The loop variable’s type is declared inline. Inside the body, the variable holds the current element.

Loop control

Two statements influence the surrounding loop:

  • break — terminates the innermost enclosing loop or switch and resumes execution at the statement after it.
  • continue — skips the rest of the current iteration and continues with the next iteration’s condition or iterator step.

Both statements end with a semicolon.

return

A return statement exits the current function. If the function’s return type is void, no value follows the keyword:

return;

Otherwise, an expression provides the function’s result:

return v + other.get();

The expression must produce a value of the function’s declared return type.

throw

A throw statement raises an error. The thrown value’s type must match one of the types listed in the enclosing function’s maybe clause:

throw new ParseError("unexpected token");

throw does not return; control transfers to the nearest matching handler in the call stack. See Memory and Errors for the full rules.

guard

A guard statement evaluates a condition and, if the condition is false, runs an attached block that must terminate the enclosing function (typically with return or throw).

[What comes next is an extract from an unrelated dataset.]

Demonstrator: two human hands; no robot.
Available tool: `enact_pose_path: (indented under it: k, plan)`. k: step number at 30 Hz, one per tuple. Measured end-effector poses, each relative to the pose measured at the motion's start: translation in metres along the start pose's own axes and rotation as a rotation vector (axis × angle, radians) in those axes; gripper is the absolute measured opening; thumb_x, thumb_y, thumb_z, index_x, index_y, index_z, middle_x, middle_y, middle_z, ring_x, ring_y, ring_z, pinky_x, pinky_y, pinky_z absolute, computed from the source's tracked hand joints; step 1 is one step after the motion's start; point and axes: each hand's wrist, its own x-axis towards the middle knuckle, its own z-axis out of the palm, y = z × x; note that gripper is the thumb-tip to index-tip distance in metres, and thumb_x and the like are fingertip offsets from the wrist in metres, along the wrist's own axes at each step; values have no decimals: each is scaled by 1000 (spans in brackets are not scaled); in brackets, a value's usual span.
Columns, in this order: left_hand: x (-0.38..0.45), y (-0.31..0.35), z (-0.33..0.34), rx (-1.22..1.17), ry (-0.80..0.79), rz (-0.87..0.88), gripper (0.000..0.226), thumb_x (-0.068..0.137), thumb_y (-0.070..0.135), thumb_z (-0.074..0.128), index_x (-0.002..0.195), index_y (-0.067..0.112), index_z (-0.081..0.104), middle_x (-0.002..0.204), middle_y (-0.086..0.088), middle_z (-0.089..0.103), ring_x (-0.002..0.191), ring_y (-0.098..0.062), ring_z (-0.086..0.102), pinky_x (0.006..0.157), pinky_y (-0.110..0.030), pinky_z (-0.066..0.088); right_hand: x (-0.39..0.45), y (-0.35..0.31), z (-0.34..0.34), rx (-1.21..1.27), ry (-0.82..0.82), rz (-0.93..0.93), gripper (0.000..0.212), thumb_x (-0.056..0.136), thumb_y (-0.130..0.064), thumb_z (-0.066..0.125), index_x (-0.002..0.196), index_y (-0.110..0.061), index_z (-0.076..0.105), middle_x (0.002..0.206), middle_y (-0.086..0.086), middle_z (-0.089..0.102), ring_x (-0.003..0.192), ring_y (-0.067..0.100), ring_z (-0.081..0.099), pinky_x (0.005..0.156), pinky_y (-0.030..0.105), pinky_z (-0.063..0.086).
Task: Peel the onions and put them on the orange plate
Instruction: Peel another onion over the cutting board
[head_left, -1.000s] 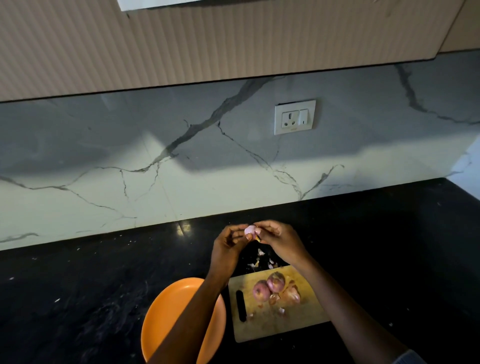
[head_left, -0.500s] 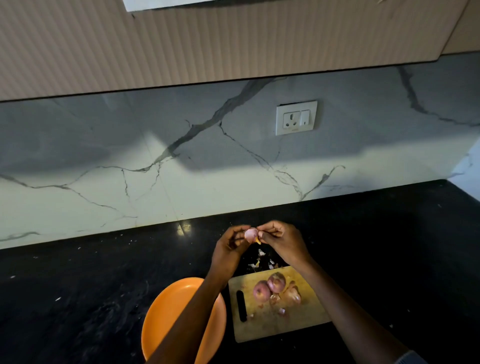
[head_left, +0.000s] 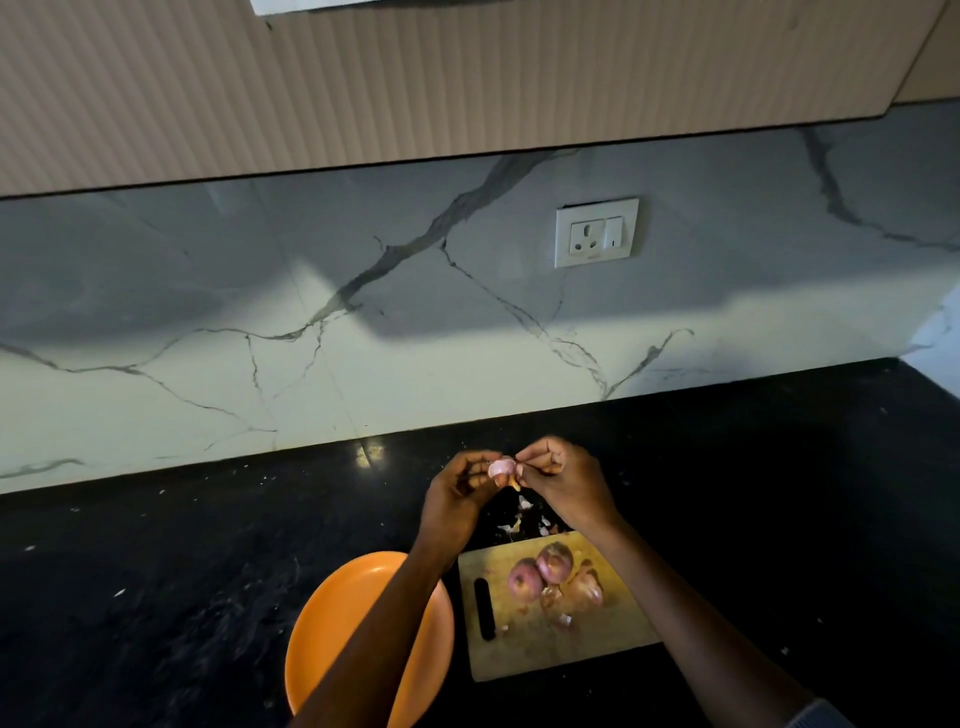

guard (condition) else { return; }

guard expresses defensive checks — preconditions that must hold for the rest of the function to be valid. Unlike if, the compiler verifies that the failure block actually exits the enclosing function.

defer

A defer statement schedules a block of code to run when the enclosing scope exits, regardless of how it exits:

defer { cleanup(); }

Multiple defer blocks in the same scope run in reverse declaration order — the most recently deferred block runs first. defer is the right tool for releasing resources whose lifetime is tied to a particular scope, since it ensures the cleanup runs along normal exits, early returns, and thrown errors alike.

Expression statements

Any expression followed by a semicolon is a statement. Function calls in particular are usually used this way:

println("Hello World");

When an expression’s value is meant to be discarded, the compiler accepts it without complaint. Expression statements are the bridge between Cloth’s expression-oriented mathematical operators and its statement-oriented control flow.